How Apollo Fish Works at the Table
Apollo Fish is best understood as a shared plate, and it works particularly well when it arrives as part of a broader appetizer spread. The heat and intensity of the dish find an excellent counterpoint in cooler, more delicate preparations. Dahi Ka Kabab, with its yogurt-soft interior, offers a welcome contrast between bites of Apollo Fish. Malai Chicken Kabab, rich and cream-forward from the tandoor, sits comfortably alongside it. If the table leans vegetarian, Lasooni Gobi brings garlic-fried cauliflower that mirrors Apollo Fish’s wok-toss character without the fish, and the two dishes together give the table range without overlap.
For drinks, the kitchen’s house mango lassi is the classic pairing.
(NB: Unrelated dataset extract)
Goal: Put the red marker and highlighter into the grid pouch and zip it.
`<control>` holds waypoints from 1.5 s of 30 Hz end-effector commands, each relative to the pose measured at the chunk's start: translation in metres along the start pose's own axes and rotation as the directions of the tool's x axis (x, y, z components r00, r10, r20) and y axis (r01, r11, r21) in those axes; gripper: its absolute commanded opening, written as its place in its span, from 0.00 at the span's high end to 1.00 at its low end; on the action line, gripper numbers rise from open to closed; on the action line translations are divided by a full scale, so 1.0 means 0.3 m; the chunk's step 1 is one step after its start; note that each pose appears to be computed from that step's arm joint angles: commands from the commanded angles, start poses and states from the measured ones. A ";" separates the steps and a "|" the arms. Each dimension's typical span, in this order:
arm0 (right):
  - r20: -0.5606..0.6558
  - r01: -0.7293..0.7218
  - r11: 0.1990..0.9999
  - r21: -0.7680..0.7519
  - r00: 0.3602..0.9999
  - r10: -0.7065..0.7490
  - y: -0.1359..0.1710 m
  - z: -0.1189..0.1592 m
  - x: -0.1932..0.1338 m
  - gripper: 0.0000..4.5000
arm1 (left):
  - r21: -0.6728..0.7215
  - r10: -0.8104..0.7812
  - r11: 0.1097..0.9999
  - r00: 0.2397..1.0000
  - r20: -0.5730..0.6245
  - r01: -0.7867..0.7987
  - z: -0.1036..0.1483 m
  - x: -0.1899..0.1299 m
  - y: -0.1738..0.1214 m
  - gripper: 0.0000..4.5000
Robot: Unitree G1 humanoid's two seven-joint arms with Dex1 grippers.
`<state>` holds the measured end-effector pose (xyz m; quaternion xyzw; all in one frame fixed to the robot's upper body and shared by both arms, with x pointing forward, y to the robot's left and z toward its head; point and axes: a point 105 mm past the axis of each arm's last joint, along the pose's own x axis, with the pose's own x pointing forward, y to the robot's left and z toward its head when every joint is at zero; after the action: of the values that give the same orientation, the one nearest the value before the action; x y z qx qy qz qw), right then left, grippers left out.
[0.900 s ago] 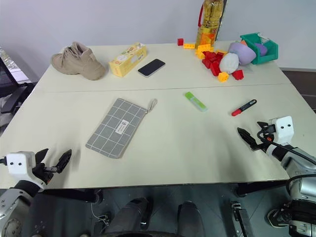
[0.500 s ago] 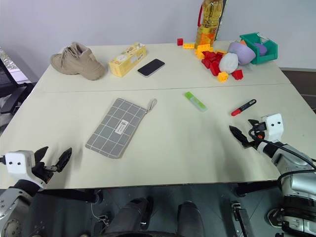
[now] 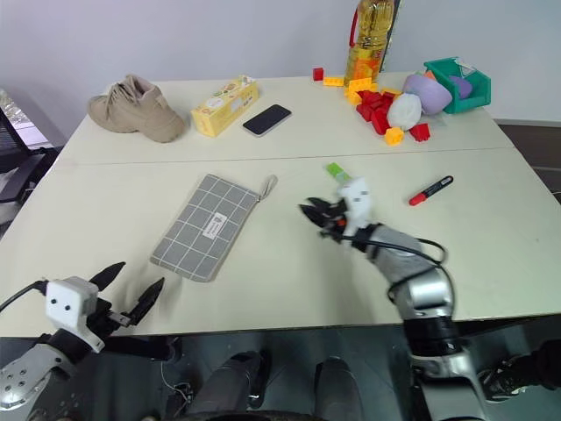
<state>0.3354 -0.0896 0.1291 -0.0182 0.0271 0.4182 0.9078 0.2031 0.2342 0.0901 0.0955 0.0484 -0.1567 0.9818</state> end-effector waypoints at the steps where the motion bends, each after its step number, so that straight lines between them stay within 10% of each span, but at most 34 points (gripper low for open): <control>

The cool sweetness of the lassi does what any good counterpart does: it resets the palate between bites so the next piece of fish delivers its full effect rather than a diminishing echo of the previous one. Sparkling water with lime achieves the same function in a lighter register.
Apollo Fish also pairs well as a transitional dish. Order it with the appetizer round, and it bridges easily into rice plates, biryanis, or curry entrees because its flavor profile, spiced and savory with a lift of citrus, does not foreclose anything that comes after. At mixed tables where some guests are ordering across the meat and seafood categories, it provides a shared reference point that everyone can return to.
Catering Apollo Fish for Your Next Event
For events across Hudson County where the spread needs to travel well and arrive with impact, Apollo Fish is a natural choice. The first-stage fry can be completed in advance, and the wok-toss finish is fast enough to execute at volume, making it well-suited to catered dinners, corporate events, and private celebrations across Jersey City, Hoboken, Bayonne, Union City, Secaucus, and the wider NJ metropolitan area. Golconda Chimney handles catering for tables of ten to large-scale events, with menus that can be built around signature items like Apollo Fish and tailored to dietary requirements across the guest list. Reach out through the website to discuss dates, scale, and menu customization.
Golconda Chimney is at 806 Newark Avenue, Jersey City, NJ, in India Square on Indian Square, steps from the Journal Square PATH station. Lunch and dinner seven days a week. Full menu at golcondachimney.com.